> Problem requirements:
Figure out the number of lines in the data that hold the string "trace". Reply with that figure only.

Entries taken from a collection
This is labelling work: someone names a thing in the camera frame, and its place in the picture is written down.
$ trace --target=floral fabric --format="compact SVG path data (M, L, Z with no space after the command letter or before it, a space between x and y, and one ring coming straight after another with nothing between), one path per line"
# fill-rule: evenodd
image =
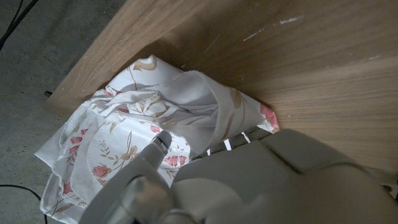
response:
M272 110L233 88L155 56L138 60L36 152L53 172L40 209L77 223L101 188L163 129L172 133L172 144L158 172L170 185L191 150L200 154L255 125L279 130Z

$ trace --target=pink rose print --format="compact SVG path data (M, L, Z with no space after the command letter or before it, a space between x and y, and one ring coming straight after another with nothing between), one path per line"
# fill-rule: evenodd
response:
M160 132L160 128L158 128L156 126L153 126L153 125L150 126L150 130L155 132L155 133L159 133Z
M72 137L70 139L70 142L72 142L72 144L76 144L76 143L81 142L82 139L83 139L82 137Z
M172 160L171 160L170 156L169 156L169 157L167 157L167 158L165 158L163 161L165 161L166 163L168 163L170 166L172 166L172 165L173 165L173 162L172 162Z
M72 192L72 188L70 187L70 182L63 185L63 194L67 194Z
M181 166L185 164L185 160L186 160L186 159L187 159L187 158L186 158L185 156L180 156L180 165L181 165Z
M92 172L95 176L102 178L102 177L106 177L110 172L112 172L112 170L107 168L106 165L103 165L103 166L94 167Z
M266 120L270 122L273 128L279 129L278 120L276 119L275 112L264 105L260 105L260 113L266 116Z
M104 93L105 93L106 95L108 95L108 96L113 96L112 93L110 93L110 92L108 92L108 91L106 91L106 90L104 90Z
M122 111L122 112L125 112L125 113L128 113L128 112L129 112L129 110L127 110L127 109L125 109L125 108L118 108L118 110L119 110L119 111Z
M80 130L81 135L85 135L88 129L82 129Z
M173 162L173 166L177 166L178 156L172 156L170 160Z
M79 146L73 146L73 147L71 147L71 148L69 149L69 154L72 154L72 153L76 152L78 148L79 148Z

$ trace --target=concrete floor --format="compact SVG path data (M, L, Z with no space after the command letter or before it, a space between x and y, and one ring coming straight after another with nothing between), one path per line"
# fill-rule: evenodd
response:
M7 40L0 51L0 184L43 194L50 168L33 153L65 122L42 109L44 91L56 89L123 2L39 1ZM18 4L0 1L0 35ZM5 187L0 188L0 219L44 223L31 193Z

==

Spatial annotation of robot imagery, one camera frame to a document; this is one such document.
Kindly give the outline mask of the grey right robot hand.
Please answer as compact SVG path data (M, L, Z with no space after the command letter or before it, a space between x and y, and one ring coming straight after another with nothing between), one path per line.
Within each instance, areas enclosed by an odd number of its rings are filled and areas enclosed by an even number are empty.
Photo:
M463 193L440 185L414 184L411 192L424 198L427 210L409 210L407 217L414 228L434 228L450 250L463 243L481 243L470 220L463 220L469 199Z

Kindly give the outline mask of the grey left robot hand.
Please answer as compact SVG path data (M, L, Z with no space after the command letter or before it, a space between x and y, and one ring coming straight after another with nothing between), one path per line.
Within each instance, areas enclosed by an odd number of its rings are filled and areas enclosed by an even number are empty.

> Result for this task:
3